From the entries below, copy exactly the lines from the one that contains "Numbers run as" through the one that contains "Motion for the", both included, and only those.

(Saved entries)
========================

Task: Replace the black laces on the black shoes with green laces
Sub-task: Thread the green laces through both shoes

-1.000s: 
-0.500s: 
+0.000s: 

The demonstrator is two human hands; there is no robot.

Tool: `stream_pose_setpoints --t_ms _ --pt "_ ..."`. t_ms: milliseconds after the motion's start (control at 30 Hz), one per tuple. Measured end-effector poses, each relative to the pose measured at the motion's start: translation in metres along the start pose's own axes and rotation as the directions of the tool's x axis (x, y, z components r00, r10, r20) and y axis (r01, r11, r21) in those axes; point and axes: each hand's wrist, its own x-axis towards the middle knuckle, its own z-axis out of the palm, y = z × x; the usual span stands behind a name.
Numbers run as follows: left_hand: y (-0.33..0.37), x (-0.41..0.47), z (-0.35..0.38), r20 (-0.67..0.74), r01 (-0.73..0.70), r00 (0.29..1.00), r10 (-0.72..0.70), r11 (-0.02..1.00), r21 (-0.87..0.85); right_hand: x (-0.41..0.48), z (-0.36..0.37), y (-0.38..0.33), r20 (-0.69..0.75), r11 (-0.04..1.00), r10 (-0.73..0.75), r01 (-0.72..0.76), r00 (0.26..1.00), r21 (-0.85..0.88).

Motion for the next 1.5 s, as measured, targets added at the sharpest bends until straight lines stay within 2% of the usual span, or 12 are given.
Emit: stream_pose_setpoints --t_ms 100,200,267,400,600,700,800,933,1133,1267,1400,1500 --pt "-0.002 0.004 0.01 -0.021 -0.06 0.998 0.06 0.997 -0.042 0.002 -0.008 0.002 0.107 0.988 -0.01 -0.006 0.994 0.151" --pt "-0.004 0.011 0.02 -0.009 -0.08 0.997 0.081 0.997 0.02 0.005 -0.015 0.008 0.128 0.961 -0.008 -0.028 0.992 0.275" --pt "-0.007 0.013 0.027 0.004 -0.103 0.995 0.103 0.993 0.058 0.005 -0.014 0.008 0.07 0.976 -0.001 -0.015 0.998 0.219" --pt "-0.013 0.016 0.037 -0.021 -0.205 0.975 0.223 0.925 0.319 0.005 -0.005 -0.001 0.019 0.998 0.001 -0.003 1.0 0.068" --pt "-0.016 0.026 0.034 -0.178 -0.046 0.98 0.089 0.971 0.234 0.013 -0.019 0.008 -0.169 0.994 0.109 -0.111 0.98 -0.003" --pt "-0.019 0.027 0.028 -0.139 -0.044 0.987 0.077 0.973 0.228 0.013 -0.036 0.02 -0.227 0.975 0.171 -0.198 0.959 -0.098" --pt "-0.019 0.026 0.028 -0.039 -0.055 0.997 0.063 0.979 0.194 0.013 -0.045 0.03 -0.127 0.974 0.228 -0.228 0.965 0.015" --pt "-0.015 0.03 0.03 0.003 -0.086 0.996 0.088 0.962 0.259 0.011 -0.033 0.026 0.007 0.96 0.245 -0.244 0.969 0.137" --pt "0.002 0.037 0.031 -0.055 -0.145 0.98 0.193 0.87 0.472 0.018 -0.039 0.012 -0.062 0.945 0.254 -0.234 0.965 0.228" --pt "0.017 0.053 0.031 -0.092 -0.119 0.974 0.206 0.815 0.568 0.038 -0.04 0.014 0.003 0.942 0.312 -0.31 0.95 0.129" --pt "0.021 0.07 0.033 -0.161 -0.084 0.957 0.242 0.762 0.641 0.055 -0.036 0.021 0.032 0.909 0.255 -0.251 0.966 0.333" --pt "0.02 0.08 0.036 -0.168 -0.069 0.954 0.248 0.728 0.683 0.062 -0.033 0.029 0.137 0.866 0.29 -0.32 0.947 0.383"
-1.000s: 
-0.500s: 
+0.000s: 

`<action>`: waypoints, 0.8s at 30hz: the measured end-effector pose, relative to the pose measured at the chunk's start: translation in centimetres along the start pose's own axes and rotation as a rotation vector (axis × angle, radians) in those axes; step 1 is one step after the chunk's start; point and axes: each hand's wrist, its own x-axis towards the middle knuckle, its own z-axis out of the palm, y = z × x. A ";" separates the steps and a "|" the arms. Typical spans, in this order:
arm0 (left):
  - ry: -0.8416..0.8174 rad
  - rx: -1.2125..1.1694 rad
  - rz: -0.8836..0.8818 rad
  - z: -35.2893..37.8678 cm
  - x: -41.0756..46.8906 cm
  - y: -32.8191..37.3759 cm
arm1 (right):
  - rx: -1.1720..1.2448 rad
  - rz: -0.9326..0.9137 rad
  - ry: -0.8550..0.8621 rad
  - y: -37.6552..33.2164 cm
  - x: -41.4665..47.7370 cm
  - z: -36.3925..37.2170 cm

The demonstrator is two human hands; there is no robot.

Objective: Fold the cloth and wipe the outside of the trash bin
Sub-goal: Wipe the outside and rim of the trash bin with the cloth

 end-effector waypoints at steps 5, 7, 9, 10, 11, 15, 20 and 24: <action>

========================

* _Result of the task_
Numbers run as follows: left_hand: y (-0.33..0.37), x (-0.41..0.47), z (-0.35..0.38), r20 (-0.67..0.74), r01 (-0.73..0.70), r00 (0.29..1.00), r10 (-0.72..0.70), r11 (-0.02..1.00), r21 (-0.87..0.85); right_hand: x (-0.41..0.48), z (-0.36..0.37), y (-0.38..0.33), r20 (-0.69..0.75), r11 (-0.04..1.00), r10 (-0.73..0.75), r01 (-0.72..0.76), r00 (0.26..1.00), r21 (-0.85..0.88).

Motion for the next 1.5 s, as measured, targets added at the sharpest bends until straight lines stay within 2% of the usual span, or 12 are given.

This completes the response to the exercise.